“Hope is important because it can make the present moment less difficult to bear. If we believe that tomorrow will be better, we can bear a hardship today.” ~Thich Nhat Hanh
Benjamin had such a beautiful window of clarity before we went to sleep last night that Michael and I decided in whispers to approach Dr. Oshrine again this morning. We thought that maybe, somehow, we could persuade him to persuade CHOP to accept Benjamin in their CD22 trial. We had it all worked out. We’d fly up to Philadelphia with Benjamin’s collected cells, then return here and keep him sustained with steroids for the duration of the manufacturing period. It was such a long shot. But we went to bed feeling a glimmer of hope, and a great deal of gratitude for the moments that inspired it.
We did not approach Dr. Oshrine this morning. The reality of Benjamin’s “clinical performance status” came back into clear focus in the middle of the night, when serious pain, shallow breathing and an insanely rapid pulse disrupted our boy’s rest. He was burning up. He had to use the bathroom and eliminated a large amount of occult blood in the process. His pain button wasn’t cutting it, and neither were the boluses our nurse administered. She called the doctor on call and increased his rate of Dilaudid. This did the trick, along with a dose of intravenous Tylenol. But we were shaken.
During morning rounds we discussed the plan to transfuse both platelets and red blood today. Everyone agreed that this was the right thing to do. We also talked about Benjamin’s recent request to go home, and the pieces that would need to fall into place to make that happen. I woke up to several messages and emails from people trying to help us in our efforts. People have been so incredibly kind, in so many ways. It’s really overwhelming.

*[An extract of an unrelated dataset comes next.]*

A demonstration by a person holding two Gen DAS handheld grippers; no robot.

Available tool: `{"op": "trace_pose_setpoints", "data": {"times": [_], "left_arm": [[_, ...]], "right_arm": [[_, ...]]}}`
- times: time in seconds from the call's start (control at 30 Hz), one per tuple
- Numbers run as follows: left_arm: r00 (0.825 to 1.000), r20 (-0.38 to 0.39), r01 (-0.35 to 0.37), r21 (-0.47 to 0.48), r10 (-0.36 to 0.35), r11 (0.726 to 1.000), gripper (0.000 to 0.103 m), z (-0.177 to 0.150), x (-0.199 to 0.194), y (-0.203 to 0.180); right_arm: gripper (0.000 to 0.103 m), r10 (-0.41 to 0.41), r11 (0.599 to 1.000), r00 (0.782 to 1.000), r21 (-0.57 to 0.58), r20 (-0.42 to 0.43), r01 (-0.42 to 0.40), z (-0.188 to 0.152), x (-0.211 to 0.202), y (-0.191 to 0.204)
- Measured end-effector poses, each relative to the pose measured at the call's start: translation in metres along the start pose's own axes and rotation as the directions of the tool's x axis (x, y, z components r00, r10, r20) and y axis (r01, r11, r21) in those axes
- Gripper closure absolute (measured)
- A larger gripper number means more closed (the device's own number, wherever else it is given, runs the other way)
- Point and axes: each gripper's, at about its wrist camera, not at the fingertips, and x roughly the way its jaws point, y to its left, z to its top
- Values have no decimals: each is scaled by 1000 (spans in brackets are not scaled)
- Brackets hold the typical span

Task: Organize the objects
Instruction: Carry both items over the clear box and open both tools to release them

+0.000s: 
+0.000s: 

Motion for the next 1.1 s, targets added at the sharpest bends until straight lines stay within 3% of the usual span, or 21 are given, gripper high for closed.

Last night’s episode conspired with Benjamin’s depleted hemoglobin to make him feel exhausted today. He slept nearly all day, and we used the time to work with the Palliative Care team and our nurses to strategize a hospice transfer. After many phone calls, texts and emails between agencies, and an official prescription for end of life care, a plan fell into place. I was so thankful that it included the ability for Benjamin to receive platelet transfusions at home.
Hospice nurses will come visit us tomorrow and answer our many questions. If everything goes well and we are satisfied with the services they can offer us, they will get the orders for Benjamin’s medicines from our physicians, and start procuring the medical equipment he will need. They will set everything up at our house before we are discharged. We think this may happen Thursday morning.
Benjamin’s fever returned in the afternoon, and he received a dose of intravenous Tylenol. When it took effect he felt well enough to sit up in a chair near the bed. He had a craving for fried rice, which Kathy and Gana fetched for him, and he ate a few bites. He ended his longest stretch of wakefulness of the day with a bath. In the tub he asked me about getting his port reaccessed tomorrow. I told him that he didn’t have to go through that again, since he wasn’t getting treatment anymore. “But it’s still an infection risk,” he said. He is doing everything right.
We received two more gifts of incredible food today. Benjamin asked why there was a meal train again. I told him that it was because people know he isn’t getting treatment anymore, and that he hasn’t been feeling well, and they know what a crazy time this is for us. I told him that it was also because people are just generally so very kind. We are trying to answer Benjamin’s questions as they come, honestly and concisely. We will always be honest with him, and we will always be present.
Benjamin is getting his blood transfusion now, and is sleeping peacefully. We have a lot to learn tomorrow if we are going to take our boy home. I’m so grateful the option exists.